Phillip again thought about the earnestness of Nurberg's face in the Drawing Room when he had questioned Phillip about his little trip to Taryn's Diner. He found it hard to believe that Nurberg had been involved.
"We just don't know yet," Wilcox said.
"Bailino left every day," Jamie said. "But I can't say for sure who he was meeting with."
"His nephew—or whoever he is—Joey Santelli, Gino Cataldi's grandson, is here at the hospital." Wilcox said. "He's being guarded on the off chance Bailino tries to visit him."
"What happened to him?" Jamie asked. During the police officers' questioning, she had faltered somewhat when they had asked about Joey, not knowing exactly how to explain his involvement. Children, of course, couldn't help the families they were born into, but did that excuse his complicity? And while she knew that it was, at least in part, because of Joey that she had made it out of the river alive, was that enough for her to keep quiet?

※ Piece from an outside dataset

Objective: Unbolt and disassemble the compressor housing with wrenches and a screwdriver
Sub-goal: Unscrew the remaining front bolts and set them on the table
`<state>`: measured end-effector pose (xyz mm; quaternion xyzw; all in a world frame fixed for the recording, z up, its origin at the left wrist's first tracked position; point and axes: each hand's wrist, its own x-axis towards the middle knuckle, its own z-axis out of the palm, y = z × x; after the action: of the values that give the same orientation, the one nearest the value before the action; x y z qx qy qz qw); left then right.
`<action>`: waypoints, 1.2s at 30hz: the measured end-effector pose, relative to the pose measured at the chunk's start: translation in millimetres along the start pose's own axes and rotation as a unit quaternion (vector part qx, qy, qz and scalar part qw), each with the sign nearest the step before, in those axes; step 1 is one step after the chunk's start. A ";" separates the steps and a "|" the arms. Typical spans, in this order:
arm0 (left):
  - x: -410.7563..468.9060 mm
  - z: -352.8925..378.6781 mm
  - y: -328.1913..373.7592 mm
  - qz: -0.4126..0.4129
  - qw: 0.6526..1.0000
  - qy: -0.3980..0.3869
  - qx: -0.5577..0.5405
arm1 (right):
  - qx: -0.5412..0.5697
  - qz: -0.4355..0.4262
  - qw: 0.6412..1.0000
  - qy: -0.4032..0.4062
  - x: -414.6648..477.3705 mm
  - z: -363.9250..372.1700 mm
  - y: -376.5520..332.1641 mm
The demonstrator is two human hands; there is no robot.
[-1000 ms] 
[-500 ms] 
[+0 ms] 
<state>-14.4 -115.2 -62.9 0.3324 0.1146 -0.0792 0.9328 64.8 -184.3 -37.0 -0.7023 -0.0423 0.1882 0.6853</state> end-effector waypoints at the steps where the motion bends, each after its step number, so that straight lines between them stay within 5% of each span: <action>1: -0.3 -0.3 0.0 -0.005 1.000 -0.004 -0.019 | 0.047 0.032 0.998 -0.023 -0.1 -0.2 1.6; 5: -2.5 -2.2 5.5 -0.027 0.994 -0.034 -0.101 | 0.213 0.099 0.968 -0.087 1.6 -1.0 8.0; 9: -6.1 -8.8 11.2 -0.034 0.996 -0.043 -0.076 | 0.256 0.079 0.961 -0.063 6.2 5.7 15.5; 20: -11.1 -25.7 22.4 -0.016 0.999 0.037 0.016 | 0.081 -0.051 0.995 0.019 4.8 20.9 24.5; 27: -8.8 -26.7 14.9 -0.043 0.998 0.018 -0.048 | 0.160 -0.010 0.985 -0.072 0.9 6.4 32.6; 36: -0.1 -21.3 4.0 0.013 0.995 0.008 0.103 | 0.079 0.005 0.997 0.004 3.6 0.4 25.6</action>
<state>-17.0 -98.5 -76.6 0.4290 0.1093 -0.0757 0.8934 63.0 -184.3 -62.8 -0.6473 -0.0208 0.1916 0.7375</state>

"He was found by the river, a few miles down from the log cabin by some vacationers who got stuck out in the water when the rainstorm started. The doctors said he was in bad shape when he got here, but he's in stable condition now."
Det. Grohl of the Albany Police came into the room. There was a sadness in his eyes that hadn't been there when he had questioned Jamie earlier that morning; she imagined it was a result of hearing the news about the detective in his department. "Excuse me, Governor, Mrs. Grand, I need to take Ms. Carter to the station for additional questioning."